Леонид поежился. Холодновато для долгих прогулок. Поправив на голове пушистого енота, глазами проследил за приближающимся троллейбусом. Время шло, а шапка не срабатывала.
Остановившись под табличкой с нумерацией городского транспорта, твердо решил: в троллейбус он ввалится крепко «поддатым», может быть, даже споет что-нибудь пассажирам. К примеру, тот заунывный мотивчик, что подбирал сегодня на гитаре. Хотя петь, честно говоря, не хотелось. Хотелось домой, на скрипучий диванчик. Мороз остудил голову, укротил разгулявшиеся нервишки. Он бы давно повернул в сторону дома, но было обидно за потраченное время, за роскошного енота, которого Леонид в общем-то не носил, храня именно для таких случаев…
Тяжело покачиваясь, подкатила махина троллейбуса. Шагнув на подножку, Леонид громко чертыхнулся, едва не упав, двумя руками обхватил поручень, кое-как втянул придуривающееся тело в салон. Роль пьяного он освоил уже давненько.
* * *
Рыбка все-таки клюнула. Он убедился в этом, выскользнув из транспорта на пятой или шестой остановке. Малец, продышавший в узорчатом окне крохотный глазок, удивленно проследил, как выскочивший из троллейбуса дядя спешно семенит прочь от дороги. За дядей крупно шагали двое.

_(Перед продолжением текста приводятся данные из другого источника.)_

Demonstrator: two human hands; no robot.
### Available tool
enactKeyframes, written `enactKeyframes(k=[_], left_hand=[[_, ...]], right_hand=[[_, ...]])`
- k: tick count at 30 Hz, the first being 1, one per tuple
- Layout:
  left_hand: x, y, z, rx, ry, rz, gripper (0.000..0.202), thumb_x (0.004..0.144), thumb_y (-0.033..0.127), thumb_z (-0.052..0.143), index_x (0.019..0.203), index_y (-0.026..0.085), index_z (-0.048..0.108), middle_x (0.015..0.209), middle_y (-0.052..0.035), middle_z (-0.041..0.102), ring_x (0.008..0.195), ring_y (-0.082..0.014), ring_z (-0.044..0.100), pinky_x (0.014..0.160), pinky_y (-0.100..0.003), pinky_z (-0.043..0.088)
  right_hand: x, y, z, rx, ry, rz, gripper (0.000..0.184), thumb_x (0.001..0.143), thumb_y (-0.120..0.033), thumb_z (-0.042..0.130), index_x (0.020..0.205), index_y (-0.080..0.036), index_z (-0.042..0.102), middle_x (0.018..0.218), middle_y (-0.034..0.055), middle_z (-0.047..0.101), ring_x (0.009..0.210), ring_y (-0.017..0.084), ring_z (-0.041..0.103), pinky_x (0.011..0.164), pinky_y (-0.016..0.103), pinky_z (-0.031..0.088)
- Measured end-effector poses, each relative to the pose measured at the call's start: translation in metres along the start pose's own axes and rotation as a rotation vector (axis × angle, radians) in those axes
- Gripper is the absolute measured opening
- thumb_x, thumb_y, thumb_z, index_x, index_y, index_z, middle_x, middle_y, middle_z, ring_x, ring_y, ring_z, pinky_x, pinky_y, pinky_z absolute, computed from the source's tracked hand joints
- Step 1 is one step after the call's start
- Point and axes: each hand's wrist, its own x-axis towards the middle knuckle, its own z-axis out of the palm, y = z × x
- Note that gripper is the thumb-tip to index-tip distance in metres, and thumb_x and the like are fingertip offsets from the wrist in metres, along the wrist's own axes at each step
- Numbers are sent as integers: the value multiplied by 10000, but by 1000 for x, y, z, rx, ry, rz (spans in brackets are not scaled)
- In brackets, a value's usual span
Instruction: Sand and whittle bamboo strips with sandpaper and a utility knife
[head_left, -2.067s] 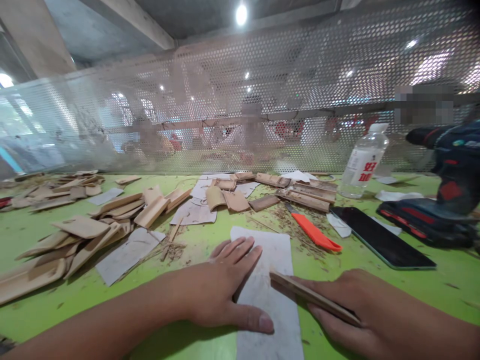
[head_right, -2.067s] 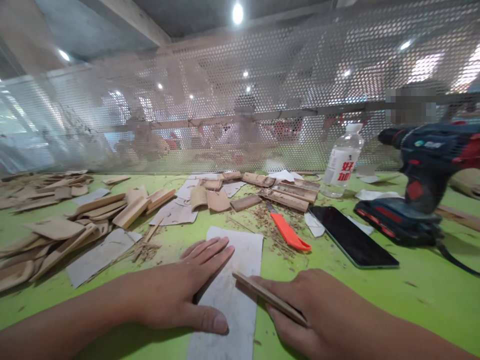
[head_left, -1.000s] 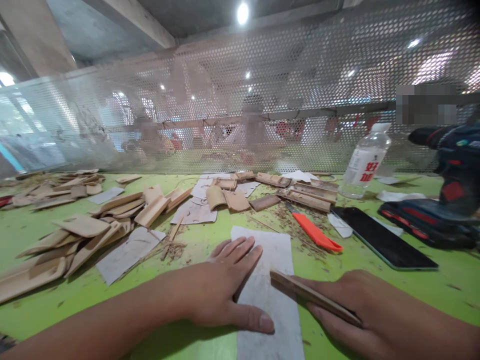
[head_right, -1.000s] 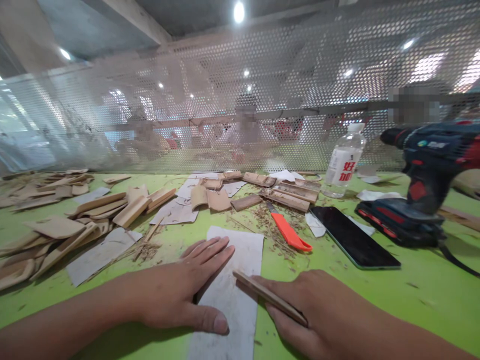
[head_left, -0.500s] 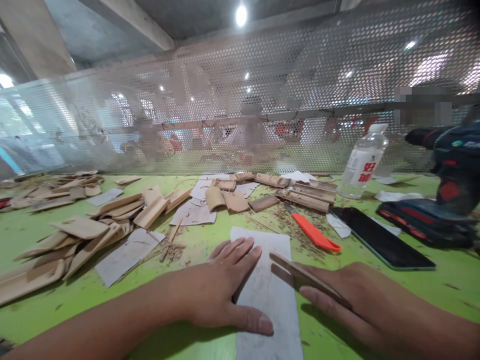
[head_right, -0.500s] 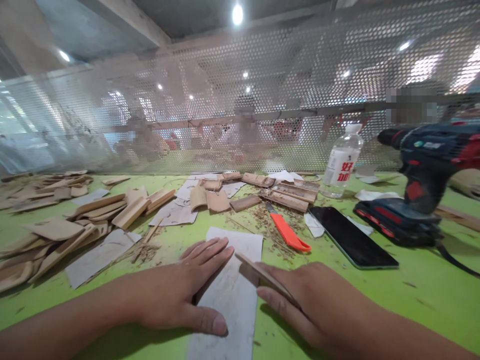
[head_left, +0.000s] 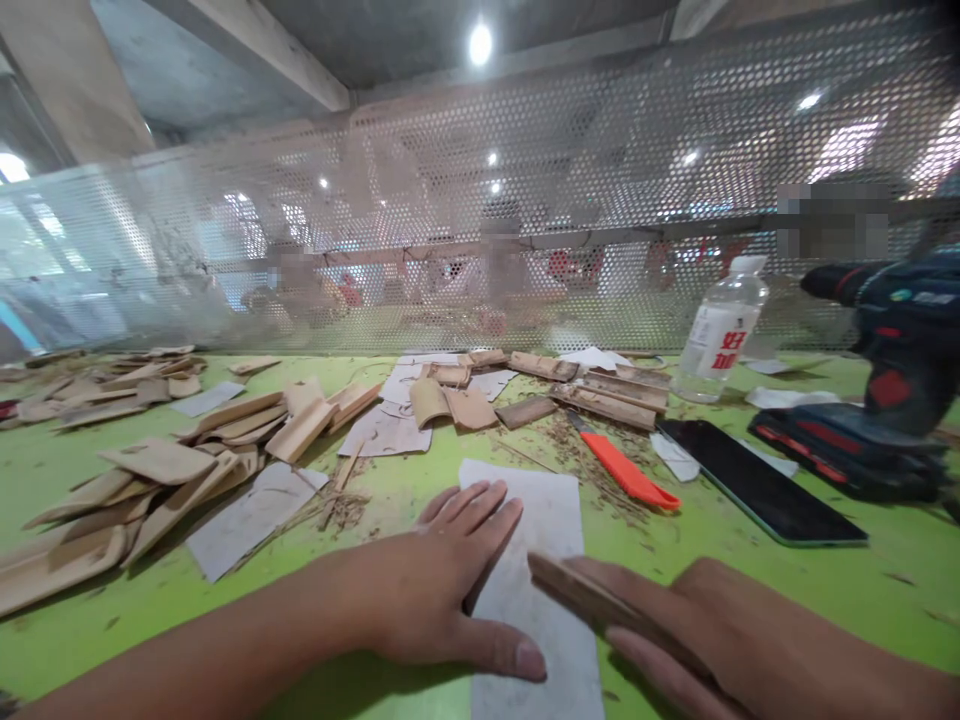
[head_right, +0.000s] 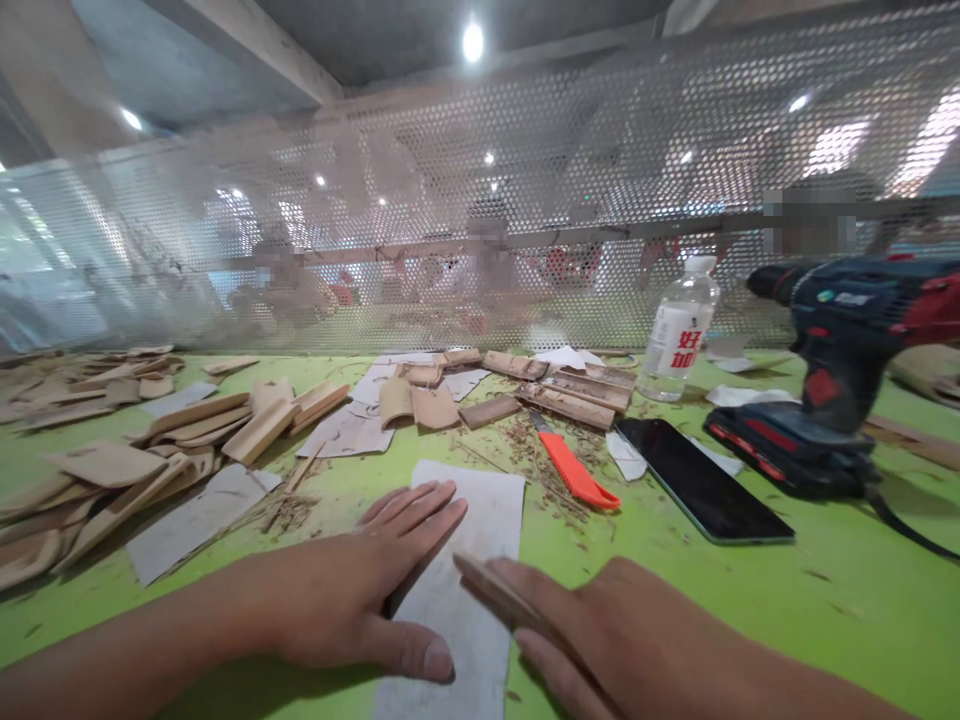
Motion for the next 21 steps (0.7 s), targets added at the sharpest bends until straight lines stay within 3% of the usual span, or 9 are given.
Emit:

Логинов не оглядывался. Он прекрасно слышал их, может быть, даже чувствовал. Игра в «пьяного» прекратилась. Зверь бежал на ловца, а ловец успел растерять весь свой охотничий пыл. И совершенно напрасно. В каком-то смысле пыл — почти то же самое, что вдохновение. Теперь же все обещало пойти наперекосяк. Очень уж юрко он слетел со ступенек, тем самым выдав свой страх. Двое, что пыхтели следом, конечно, подмечали подобные нюансы. Так собака безошибочно чувствует, когда ее боятся, и начинает лаять. Он подстегнул их в самый неподходящий момент, когда всерьез замыслил оборвать затянувшуюся роль живца.
— Эй, мужик, погоди-ка! Поговорить надо…
Колени дрогнули, Леонид чуть было не споткнулся. С чудовищной скоростью страх прорастал в нем, опутывая внутренности холодными корнями. «Это болезнь! Это хуже болезни!…» — Леонид шумно дышал. Он знал, что это преодолимо, но всякий раз трусливо тянул до последнего. Хуже всего, что он корил в такие минуты только себя. Он сам на ЭТО напрашивался. И снова — уже, бог знает, в который раз — в голове огненной росписью высветился вопрос: почему все так? Почему они могут, а он нет? Почему этот мерзкий, этот гнуснейший страх столь избирателен?
Справа потянулись ветхонькие бараки, слева открылся пустырь. Далее бежать не имело смысла. И ежу ясно, что догнать его попытаются именно здесь. Чаша весов заколыхалась в равновесии, — продолжать бегство, ожидая неизвестности, становилось страшнее предстоящих действий. Встав, как вкопанный, он резко обернулся.